Achieving high capacitance from porous boron-doped diamond by tuning the surface termination

Abstract Porous boron-doped diamond (PBDD) electrode with a high potential window, excellent stability, controllable conductivity, enhanced specific area, and tunable surface termination is a promising electrode material for the candidate. The surface termination of the PBDD electrode is easily tuned by the cyclic voltammetry (CV) scanning process with a positive potential, and an oxygen-terminated (OT) surface is achieved. The OT PBDD electrode exhibits a peak specific capacitance of 20.31 mF cm−2 (38.3% increase compared with the HT PBDD electrode, at 100 mV s−1) when 2.4 V (vs. Ag/AgCl) potential is applied, and it further comes to 36.74 mF cm−2 (81.8% increase than the HT PBDD electrode, at 10 mV s−1) with a 2.7 V (vs.
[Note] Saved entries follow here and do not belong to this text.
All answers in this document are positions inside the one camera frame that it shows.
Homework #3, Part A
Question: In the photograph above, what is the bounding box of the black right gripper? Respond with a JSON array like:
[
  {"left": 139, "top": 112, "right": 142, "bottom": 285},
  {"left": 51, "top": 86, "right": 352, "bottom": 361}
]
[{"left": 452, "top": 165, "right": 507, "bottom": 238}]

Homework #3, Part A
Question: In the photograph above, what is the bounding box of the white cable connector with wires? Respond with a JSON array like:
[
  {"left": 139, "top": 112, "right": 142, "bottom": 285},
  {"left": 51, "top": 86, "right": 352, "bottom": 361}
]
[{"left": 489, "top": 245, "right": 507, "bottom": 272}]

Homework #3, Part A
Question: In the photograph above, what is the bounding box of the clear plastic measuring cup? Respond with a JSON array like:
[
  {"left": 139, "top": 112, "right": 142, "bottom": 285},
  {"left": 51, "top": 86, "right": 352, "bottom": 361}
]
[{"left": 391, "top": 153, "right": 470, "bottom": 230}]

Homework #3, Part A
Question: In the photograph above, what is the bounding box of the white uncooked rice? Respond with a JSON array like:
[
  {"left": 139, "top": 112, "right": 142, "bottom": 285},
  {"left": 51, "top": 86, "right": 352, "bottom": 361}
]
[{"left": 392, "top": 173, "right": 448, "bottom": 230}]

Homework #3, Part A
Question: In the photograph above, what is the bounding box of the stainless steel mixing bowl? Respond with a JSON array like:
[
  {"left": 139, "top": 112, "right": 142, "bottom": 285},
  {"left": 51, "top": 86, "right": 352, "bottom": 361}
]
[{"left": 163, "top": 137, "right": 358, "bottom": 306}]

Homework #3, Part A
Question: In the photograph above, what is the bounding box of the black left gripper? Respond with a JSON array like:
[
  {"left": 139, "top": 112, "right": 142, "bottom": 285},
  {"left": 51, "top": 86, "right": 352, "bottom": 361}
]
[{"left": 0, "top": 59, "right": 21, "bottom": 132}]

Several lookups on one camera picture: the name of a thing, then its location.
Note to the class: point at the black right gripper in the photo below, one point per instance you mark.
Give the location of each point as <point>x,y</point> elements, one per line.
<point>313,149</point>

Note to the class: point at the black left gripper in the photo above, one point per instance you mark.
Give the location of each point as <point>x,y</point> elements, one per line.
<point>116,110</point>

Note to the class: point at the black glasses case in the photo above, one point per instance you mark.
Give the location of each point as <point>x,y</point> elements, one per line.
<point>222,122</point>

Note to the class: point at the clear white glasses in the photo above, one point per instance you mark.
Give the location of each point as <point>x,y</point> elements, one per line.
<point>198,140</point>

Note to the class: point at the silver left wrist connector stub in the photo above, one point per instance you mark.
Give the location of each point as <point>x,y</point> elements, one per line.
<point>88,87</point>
Ag/AgCl) polarization potential. As the polarization voltage further increases to 3.0 V (vs. Ag/AgCl) or higher, the specific capacitance decrease. The OT PBDD electrode also keeps capacitance retention of 94.8% after 6000 CV cycles at 200 mV s−1. Moreover, we built up a symmetric device using the OT PBDD as the electrode, which exhibits good electrochemical performance, such as wide potential, high energy density (15.1 Wh kg−1), and high power density (4.05 kW kg−1).